### WORK ITEM
In the material below, find the line with "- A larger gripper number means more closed" and the line with "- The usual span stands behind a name", then output those two lines and every line between them, exactly.

### INFORMATION PROVIDED
────────────────

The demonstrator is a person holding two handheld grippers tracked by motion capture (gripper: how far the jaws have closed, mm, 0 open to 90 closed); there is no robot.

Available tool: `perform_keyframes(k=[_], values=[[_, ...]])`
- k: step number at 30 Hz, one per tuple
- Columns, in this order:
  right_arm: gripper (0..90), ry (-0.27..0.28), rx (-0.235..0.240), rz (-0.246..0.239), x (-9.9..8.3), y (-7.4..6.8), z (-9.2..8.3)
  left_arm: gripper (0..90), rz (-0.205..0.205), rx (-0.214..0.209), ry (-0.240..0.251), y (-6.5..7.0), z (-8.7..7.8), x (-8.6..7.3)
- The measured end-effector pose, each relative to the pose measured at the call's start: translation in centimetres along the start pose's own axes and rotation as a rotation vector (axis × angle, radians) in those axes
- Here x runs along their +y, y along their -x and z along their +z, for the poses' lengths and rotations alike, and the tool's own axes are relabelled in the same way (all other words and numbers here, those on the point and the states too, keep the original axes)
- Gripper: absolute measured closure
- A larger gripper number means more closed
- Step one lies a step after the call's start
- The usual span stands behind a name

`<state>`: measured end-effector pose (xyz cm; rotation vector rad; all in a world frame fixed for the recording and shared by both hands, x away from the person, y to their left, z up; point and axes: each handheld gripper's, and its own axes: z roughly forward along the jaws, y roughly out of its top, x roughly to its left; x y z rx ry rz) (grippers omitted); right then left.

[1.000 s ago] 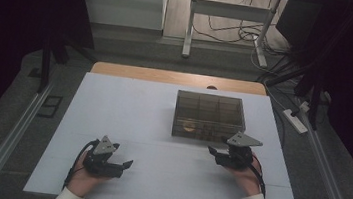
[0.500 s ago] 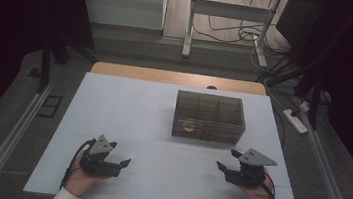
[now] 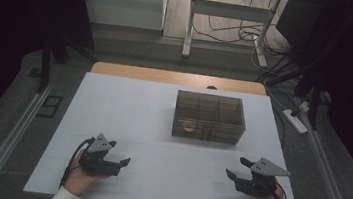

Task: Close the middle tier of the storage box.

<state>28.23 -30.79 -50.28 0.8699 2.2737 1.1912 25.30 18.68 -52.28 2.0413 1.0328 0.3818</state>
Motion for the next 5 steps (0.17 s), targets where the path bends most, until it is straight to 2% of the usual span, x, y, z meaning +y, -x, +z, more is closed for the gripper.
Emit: perform_keyframes(k=[5], values=[[30.8, -0.002, 0.008, -0.004, 0.01, -0.07, 0.15, 18.2, -0.003, 0.003, -0.001, -0.10, -0.03, 0.00]])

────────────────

### EXERCISE OUTPUT
- A larger gripper number means more closed
- Step one lies a step after the call's start
- The usual span stands behind a name

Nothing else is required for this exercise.